Encountering boundaries spurs the imagination to become more active in figuring out novel solutions within the constraints of the situation or context (Thomas & Brown, 2011, p. 35).

One of the other challenges will be building diversity into the learning environments.  If every student is required to write the same type of blog post on the same topic every semester, are students really able to exercise any agency and showcase their own diversity?  Thomas and Brown look at this from an online gaming standpoint, and state that “the strongest teams are a rich mix of diverse talents and abilities” (2011, p. 87).  Without varied viewpoints – sometimes clashing with others in the course or even the instructor – it hinders cognitive exploration or play.  Creating a truly significant learning environment will involve carefully balancing the boundaries put in place to focus the lesson objectives with encouraging diversity among student ideas.

Personal and Organizational Impact

By helping learners use online publishing resources, students utilize the connections between knowing, making, and playing (Thomas & Brown, 2011, p. 115).  As a personal example, my own ePortfolio has been an amazing tool for demonstrating knowledge and sharing information.  By writing and publishing blog posts in each of these courses, I am combining the concepts of knowing and making. Making these posts is forcing me to revisit the course materials a second (or sometimes third) time which builds my knowledge of the information.  Yet, the most exciting part has been…  play.  Even with something as trivial as playing with different options to display the book jacket or block quotes in this post, the aspect of play has allowed me to really shape my understanding of ePortfolios and take ownership of my learning.  As another personal example, I learned how to use Zotero through play and discovery – not because it was a learning objective for this or any other course – but because I saw someone else using it, and I thought it could help me organize my resources and help me create proper citations.

Enabling the faculty at my institution to create opportunities for students like the ones I’ve had will have a huge impact in student learning.  Allowing students to create their own learning opportunities will flip the traditional hierarchy of teaching and learning. Implementing various ePortfolio solutions can help the institution support faculty who are engaging in blended learning activities or are looking for more authentic ways to measure student learning.  Thomas and Brown framed it like this:

We believe that, instead of posing questions to find answers, it is essential to use answers to find increasingly better questions (Thomas & Brown, 2011, p. 117)

Holistic Perspective and Influence

For any student-centered learning environment to be significant, it will require effort from both the instructors and the learners. In my case, it will take a system administrator to help champion this type of change at the institutional level to both campus administrators and faculty. Instructors will need to rethink how they evaluate students and measure success.  Courses may have to be intentional about creating opportunities for students to explore, play, and learn. Assessments have to take into consideration that evidence of learning will not look the same from student to student. Communication and collaboration will almost certainly occur in social environments and online platforms outside of the walls of the traditional classroom.
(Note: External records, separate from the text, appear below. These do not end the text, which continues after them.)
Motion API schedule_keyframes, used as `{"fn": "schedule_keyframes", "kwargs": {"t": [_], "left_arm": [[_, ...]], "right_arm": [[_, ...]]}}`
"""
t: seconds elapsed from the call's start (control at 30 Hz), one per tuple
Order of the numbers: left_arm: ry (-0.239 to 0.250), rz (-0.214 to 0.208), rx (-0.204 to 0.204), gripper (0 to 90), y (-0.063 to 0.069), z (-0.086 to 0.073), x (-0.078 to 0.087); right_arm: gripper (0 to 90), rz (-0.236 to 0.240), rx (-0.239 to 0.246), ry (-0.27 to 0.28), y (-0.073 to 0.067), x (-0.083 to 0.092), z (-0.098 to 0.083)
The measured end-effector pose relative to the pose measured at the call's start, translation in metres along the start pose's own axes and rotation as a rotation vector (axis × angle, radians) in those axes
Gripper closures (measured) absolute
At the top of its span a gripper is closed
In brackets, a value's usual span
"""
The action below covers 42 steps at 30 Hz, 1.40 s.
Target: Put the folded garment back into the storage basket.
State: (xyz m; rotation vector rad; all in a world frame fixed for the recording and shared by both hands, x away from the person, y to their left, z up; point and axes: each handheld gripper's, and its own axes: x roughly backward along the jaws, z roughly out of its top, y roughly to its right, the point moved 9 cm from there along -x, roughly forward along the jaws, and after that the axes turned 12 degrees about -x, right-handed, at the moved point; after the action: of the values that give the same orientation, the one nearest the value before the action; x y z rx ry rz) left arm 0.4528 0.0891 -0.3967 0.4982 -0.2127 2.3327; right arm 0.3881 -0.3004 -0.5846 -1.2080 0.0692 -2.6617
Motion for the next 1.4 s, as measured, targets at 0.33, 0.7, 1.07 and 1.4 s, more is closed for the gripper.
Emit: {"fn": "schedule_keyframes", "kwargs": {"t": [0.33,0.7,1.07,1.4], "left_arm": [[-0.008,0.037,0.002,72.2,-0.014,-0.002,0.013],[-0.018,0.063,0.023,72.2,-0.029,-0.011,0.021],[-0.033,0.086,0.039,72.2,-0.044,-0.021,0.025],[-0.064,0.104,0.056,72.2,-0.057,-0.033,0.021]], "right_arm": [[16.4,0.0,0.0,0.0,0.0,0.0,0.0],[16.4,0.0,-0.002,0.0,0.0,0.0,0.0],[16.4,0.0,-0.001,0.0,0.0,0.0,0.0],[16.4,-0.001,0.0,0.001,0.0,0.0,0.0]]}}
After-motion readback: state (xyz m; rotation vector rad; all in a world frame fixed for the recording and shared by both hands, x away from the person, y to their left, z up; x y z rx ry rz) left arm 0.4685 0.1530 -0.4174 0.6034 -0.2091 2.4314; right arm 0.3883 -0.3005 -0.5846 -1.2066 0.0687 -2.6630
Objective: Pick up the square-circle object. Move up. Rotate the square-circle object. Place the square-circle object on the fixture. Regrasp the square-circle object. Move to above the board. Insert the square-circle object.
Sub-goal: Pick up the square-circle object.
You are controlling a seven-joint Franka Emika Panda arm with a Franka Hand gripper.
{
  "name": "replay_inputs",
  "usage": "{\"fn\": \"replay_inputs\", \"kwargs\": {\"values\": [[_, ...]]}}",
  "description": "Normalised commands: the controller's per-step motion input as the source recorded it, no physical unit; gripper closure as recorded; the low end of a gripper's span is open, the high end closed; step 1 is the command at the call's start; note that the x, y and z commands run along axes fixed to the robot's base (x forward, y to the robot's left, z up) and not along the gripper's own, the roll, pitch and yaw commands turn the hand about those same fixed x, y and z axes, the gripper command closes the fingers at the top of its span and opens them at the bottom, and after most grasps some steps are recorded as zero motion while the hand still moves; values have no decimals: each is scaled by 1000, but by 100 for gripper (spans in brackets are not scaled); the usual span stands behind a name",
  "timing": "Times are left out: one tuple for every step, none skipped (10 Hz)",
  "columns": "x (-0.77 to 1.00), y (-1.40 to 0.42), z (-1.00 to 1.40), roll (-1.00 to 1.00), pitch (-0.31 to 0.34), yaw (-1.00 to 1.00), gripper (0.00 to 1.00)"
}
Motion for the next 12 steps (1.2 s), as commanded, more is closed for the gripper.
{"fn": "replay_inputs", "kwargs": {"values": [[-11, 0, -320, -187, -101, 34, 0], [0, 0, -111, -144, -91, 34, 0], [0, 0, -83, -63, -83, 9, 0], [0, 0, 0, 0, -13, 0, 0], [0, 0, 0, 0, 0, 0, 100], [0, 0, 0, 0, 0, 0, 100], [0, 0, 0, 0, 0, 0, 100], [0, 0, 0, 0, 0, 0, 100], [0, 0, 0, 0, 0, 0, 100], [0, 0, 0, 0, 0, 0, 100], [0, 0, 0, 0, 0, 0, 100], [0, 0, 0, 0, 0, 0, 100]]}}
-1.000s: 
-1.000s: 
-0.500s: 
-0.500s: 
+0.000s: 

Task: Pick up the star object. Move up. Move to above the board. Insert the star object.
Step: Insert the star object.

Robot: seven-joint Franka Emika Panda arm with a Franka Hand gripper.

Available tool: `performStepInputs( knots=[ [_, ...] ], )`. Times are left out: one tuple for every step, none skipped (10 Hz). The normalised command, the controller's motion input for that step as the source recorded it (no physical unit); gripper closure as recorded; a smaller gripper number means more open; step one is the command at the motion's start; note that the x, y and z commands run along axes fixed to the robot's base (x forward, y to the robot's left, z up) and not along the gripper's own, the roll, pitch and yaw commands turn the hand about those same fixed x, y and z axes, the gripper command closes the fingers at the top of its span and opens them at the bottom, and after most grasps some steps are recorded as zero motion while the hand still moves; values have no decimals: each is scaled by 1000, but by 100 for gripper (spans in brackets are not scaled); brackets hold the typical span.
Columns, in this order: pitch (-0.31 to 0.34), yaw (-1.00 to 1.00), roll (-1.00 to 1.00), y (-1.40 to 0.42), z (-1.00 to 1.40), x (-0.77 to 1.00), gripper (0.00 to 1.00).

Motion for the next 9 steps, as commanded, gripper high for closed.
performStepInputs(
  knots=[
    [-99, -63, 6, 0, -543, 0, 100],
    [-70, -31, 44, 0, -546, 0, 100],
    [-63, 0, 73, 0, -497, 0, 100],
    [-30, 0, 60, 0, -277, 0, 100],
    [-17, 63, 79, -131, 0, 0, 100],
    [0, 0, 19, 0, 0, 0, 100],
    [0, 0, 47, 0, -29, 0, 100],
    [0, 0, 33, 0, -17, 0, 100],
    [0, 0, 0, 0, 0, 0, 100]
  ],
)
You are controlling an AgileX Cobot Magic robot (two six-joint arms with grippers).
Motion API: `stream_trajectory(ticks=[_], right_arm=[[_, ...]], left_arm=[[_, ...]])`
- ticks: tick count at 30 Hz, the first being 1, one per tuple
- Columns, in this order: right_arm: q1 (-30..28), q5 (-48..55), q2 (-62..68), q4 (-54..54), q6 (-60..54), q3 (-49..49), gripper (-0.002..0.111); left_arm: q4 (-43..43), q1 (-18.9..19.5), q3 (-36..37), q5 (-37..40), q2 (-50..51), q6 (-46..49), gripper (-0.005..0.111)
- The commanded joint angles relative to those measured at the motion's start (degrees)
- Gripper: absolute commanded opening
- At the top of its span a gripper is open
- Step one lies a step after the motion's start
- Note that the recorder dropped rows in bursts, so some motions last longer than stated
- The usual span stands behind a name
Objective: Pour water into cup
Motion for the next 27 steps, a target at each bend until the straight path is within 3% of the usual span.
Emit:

Traditional boundaries set by institutional policies and procedures may need to be expanded or changed entirely.

Likewise, students who participate in these types of learning environments will have to take on greater responsibility for their own learning.  Students will need to become the owners of their learning, ask the better questions, and use technology resources to demonstrate mastery of content. Learners will need to learn-from and contribute-to their learning collective through rich interactions with their peers.  Only when all of these pieces fit together can we achieve the mission of Baylor University.

 

References

Mission Statement. (n.d.). Baylor University. Retrieved March 5, 2020, from https://www.baylor.edu/about/index.php?id=88781
Thomas, D., & Brown, J. S. (2011). A new culture of learning: Cultivating the imagination for a world of constant change. Soulellis Studio.